Step 2: Have students read the text or introduce the following summary: The protagonist in the short story “The Man Who Lived Underground” cannot recover from the violation of his forced confession (“They know I didn’t do anything, he muttered. But how could he prove it? He had signed a confession. Though innocent, he felt guilty, condemned.”). A narrative twist allows him to witness the custodial interrogation of another innocent man, a watchman accused of theft.

Those were the same policemen who had beaten him, had made him sign that paper when he had been too tired and sick to care. Now they were doing the same thing to the watchman. His heart pounded as he saw one of the policemen shake a finger into the watchman’s face.… He watched the policemen clamp handcuffs on the watchman’s wrists and ankles; then they lifted the watchman and swung him upside‐​down and hoisted his feet to the edge of a door. The watchman hung, head down, his eyes bulging.

He decides to confront his tormentors (fictional detectives Johnson, Murphy, and Lawson) and to surrender a second time to their abuse.

Before he knew it a sharp blow had clipped him on the chin; darkness covered his eyes. He dimly felt himself being lifted and laid out on a sofa. He heard low voices and struggled to rise, but hard hands held him down.

“What do you suppose he’s suffering from?” Johnson asked.

“Delusions of grandeur, maybe,” Murphy said.

“Maybe it’s because he lives in a white man’s world,” Lawson said.

The protagonist is summarily executed to cover up the initial coerced interrogation. He looked brightly at the policemen; he was bursting with happiness. He bent down and placed his hands on the rim of the hole and sat on the edge, his feet dangling into watery darkness. He heard the familiar drone of the gray current. He lowered his body and hung for a moment b his fingers, then he went downward on steel prongs, hand over hand, until he reached the last rung.

He saw Lawson raise the gun and point it directly at him. Lawson’s face twitched, as though he were hesitating.

Then there was a thunderous report and a streak of fire ripped through his chest. He was hurled into the water, flat on his back. He looked in amazement at the blurred white faces looming above him. They shot me, he said to himself. The water flowed past him, blossoming in foam about his arms, his legs, his head. His jaw sagged and his mouth gaped soundless. A vast pain gripped his head and gradually squeezed out consciousness. As from a great distance he heard hollow voices.

“What did you shoot him for, Lawson?”

“I had to”

“Why?”

“You’ve got to shoot his kind. They’d wreck things.”

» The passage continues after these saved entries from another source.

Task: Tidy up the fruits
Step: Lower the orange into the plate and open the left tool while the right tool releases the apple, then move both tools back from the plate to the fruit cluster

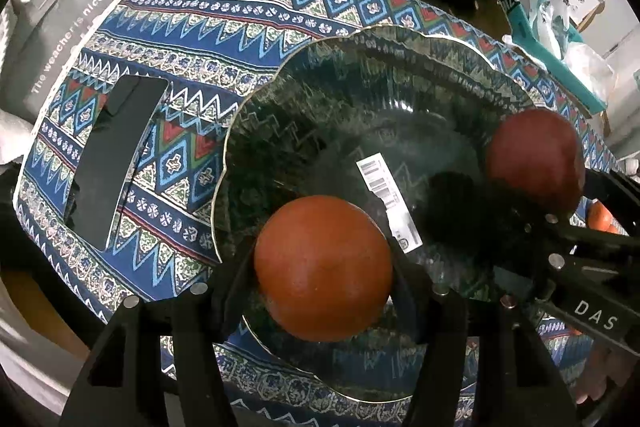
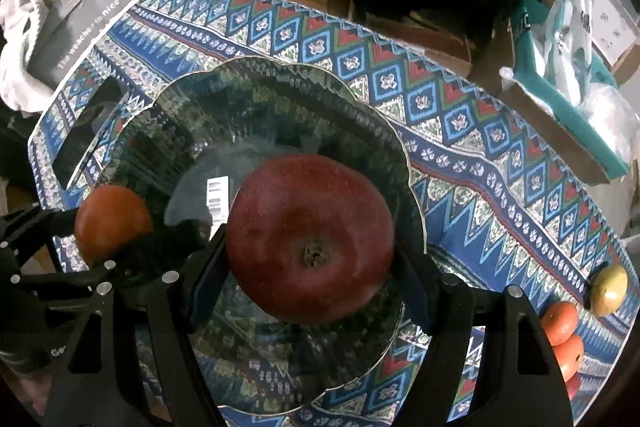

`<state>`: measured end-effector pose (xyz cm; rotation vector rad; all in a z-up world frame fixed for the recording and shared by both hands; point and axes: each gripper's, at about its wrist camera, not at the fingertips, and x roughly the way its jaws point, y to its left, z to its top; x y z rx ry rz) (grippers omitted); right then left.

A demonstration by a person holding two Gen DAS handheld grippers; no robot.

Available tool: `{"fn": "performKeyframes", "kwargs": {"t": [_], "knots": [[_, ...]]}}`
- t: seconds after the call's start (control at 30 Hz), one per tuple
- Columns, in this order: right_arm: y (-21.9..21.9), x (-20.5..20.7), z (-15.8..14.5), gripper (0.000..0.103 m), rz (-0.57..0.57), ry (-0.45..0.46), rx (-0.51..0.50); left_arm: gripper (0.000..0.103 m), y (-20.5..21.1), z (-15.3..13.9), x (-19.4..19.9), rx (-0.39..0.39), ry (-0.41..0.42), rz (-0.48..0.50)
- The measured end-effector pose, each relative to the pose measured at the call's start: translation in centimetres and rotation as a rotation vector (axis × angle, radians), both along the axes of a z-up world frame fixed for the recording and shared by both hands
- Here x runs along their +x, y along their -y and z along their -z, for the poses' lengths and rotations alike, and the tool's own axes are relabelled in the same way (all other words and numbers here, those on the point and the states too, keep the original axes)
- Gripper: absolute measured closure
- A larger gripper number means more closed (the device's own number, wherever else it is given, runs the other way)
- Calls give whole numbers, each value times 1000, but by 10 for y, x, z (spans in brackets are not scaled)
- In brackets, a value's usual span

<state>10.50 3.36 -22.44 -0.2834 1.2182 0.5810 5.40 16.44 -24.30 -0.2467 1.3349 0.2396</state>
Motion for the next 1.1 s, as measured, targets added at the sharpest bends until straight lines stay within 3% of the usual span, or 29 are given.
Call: {"fn": "performKeyframes", "kwargs": {"t": [0.1,0.3,0.63,1.1], "knots": [[0,0,2,27,5,-4,-4,36,3,0,0,0,-4,9],[3,0,-1,26,22,7,13,17,13,-18,-1,59,66,53],[18,1,-43,23,65,78,92,17,12,-37,-4,55,103,50],[54,-20,-92,22,118,182,106,17,35,-71,-11,15,184,85]]}}
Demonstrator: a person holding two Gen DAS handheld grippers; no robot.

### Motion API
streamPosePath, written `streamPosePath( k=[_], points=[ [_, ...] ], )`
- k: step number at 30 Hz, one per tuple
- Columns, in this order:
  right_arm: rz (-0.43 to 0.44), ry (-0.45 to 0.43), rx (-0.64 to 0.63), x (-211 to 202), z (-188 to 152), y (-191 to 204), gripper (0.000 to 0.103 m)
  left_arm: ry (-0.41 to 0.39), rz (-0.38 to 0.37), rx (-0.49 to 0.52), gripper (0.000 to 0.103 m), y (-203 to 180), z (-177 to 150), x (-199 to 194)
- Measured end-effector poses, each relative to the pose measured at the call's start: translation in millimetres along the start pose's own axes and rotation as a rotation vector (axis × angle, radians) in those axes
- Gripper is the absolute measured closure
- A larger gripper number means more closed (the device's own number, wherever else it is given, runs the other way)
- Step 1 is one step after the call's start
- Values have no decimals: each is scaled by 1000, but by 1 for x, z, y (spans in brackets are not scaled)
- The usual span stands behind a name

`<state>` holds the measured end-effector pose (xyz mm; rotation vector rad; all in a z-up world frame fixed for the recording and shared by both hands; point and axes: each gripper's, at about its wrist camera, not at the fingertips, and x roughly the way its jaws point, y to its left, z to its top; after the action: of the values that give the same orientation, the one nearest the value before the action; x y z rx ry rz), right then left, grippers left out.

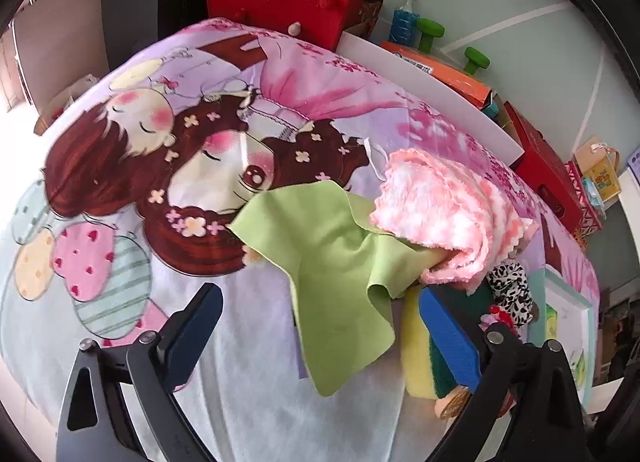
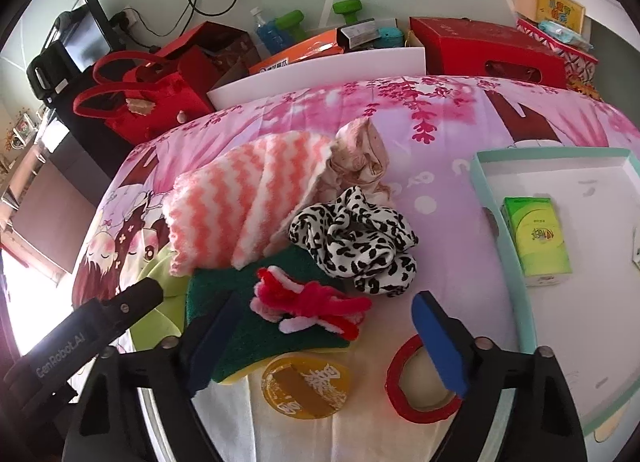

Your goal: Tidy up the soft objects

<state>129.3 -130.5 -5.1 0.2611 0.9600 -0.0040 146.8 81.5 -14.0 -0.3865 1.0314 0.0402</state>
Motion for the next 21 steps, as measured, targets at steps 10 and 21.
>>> streamPosePath(
  k=[10,21],
  points=[
    [35,-1,15,2,0,-2,31,24,-24,37,30,-13,3,19],
    [61,1,15,5,-1,-1,42,-7,5,92,45,-22,9,24]
  ],
)
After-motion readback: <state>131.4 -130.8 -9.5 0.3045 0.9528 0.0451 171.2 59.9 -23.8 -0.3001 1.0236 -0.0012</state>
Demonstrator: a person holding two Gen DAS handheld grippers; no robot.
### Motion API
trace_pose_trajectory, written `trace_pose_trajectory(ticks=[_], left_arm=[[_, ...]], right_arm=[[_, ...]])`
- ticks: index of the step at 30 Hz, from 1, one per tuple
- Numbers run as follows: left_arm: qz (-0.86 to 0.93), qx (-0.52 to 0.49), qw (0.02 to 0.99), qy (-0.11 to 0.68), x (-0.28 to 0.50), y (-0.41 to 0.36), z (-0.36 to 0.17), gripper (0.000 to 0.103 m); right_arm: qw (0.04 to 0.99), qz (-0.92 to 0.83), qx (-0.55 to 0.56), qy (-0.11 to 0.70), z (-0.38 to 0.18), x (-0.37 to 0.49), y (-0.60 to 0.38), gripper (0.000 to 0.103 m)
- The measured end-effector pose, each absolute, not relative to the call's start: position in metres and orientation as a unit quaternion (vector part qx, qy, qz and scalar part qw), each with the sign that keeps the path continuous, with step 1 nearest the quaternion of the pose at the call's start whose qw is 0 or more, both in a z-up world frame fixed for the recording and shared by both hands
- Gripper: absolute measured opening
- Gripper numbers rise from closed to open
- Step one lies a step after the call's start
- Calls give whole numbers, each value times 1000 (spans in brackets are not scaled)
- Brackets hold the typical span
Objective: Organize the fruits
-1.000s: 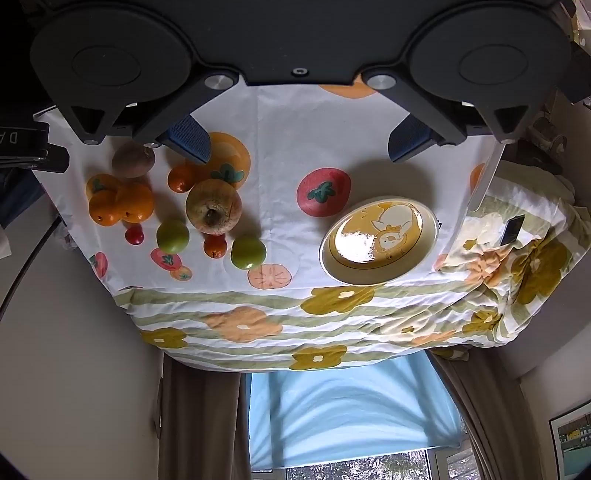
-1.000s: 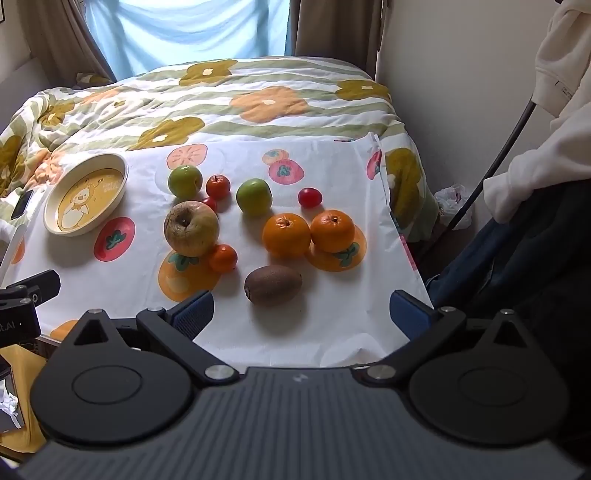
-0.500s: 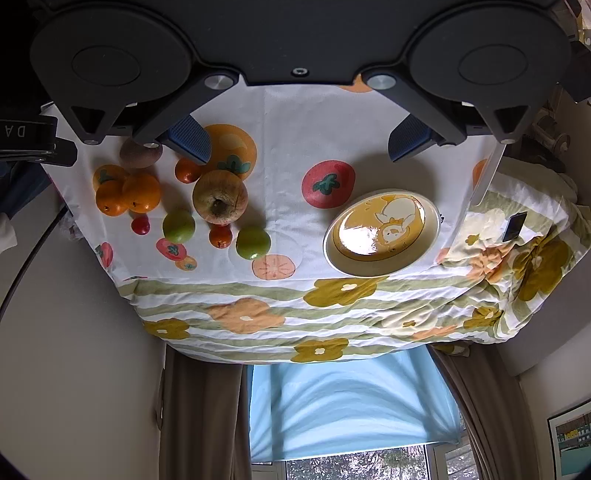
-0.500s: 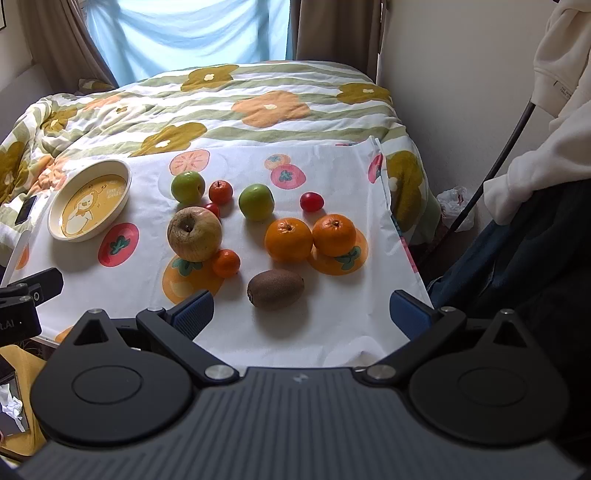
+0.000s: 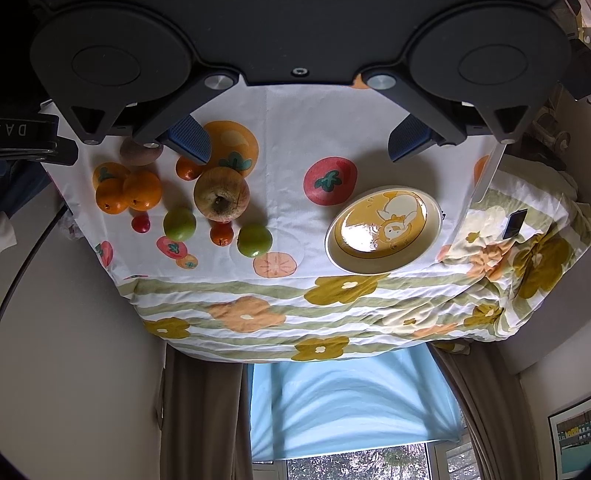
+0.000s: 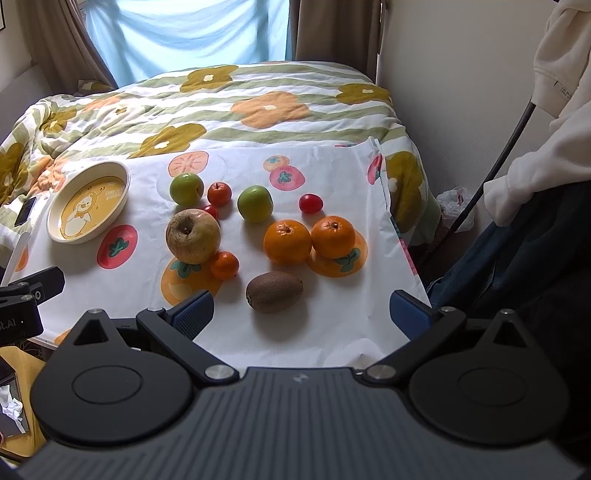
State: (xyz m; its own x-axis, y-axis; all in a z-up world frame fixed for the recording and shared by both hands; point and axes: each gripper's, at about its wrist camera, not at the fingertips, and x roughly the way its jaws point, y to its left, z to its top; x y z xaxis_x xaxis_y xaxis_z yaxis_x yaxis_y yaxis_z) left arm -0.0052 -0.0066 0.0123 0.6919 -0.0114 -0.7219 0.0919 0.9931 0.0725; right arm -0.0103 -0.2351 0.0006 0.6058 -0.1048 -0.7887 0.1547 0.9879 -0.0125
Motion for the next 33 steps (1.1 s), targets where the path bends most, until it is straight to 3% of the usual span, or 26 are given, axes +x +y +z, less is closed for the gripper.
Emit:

Step 3: Ask students how this narrative highlights the constitutional questions addressed in the cases they learned about in this lesson. What does it say about custodial interrogations federal criminal procedure? Connect the fictional text about coerced confession to the information from the lesson.

Optional follow‐​up: Connect this fictional account of a coerced confession and a summary extrajudicial execution to the 2014 Laquan McDonald murder at the hands of the Chicago police, recounted in the documentary 16 Shots. McDonald ran away from police in 2014 and was shot 16 times by officer Jason Van Dyke, sparking protests that resulted in the resignation of Chicago Police Superintendent Garry McCarthy, the unseating of Cook County, Illinois, State’s Attorney Anita Alvarez, and the decision by Chicago Mayor Rahm Emanuel not to seek reelection. Officer Van Dyke served 3 of 6.5 years to which he was sentenced for second‐​degree murder.